From the data, return each line holding the word "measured".
^^^^^^^^
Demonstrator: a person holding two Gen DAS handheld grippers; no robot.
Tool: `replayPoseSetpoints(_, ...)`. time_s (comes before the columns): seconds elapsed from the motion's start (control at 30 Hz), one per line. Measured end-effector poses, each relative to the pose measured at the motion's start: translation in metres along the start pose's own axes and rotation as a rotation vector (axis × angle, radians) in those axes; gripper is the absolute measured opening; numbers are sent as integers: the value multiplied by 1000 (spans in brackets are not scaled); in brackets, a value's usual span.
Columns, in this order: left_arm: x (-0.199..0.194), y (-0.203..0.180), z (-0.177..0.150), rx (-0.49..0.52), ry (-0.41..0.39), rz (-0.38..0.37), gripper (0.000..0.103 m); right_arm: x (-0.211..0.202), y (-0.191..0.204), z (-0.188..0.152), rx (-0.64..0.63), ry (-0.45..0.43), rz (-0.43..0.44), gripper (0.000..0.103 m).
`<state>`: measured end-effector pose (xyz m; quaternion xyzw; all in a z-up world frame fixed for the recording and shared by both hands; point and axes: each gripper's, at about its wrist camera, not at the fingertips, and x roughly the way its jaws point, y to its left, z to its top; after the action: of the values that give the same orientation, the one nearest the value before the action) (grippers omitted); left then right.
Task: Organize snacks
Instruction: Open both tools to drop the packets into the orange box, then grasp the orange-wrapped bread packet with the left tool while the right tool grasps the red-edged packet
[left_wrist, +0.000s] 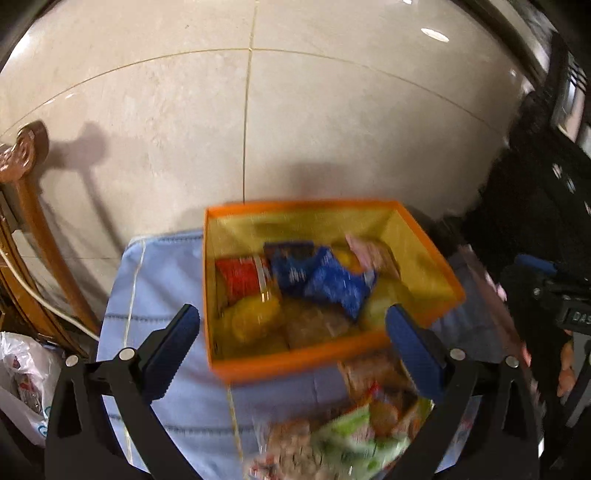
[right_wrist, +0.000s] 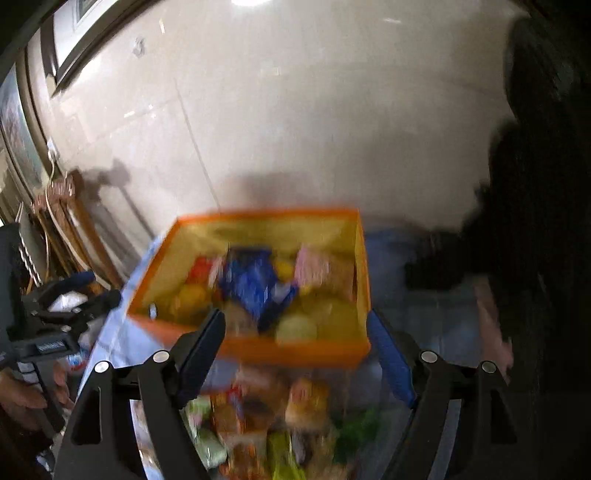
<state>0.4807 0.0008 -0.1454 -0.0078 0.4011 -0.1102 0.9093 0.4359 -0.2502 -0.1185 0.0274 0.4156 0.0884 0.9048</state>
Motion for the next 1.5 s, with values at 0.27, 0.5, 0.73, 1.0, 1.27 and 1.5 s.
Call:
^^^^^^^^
• _Exercise result_
Tool: `replayPoseSetpoints(_, ...)`. time_s (comes before the columns): seconds elapsed from the motion's start (control at 30 Hz), one per line. Measured end-effector poses, each relative to the pose measured at the motion's start: translation in metres along the start pose's own axes and rotation as a rotation vector (axis × angle, radians) in those axes; gripper is the absolute measured opening; numbers are sent as integers: the value multiplied by 1000 (spans in brackets are not scaled); in brackets, a value's usual span.
`<state>`: measured end-effector pose (xyz m; quaternion xyzw; all in a z-up world frame fixed for the recording and shared by both hands; point and axes: each gripper's, at about its wrist camera, not at the fingertips, and x roughly the way its jaws point, y to its left, z to its top; after the action: of the values that give the same orientation, the one nearest the value before the action) (grippers omitted); left then right.

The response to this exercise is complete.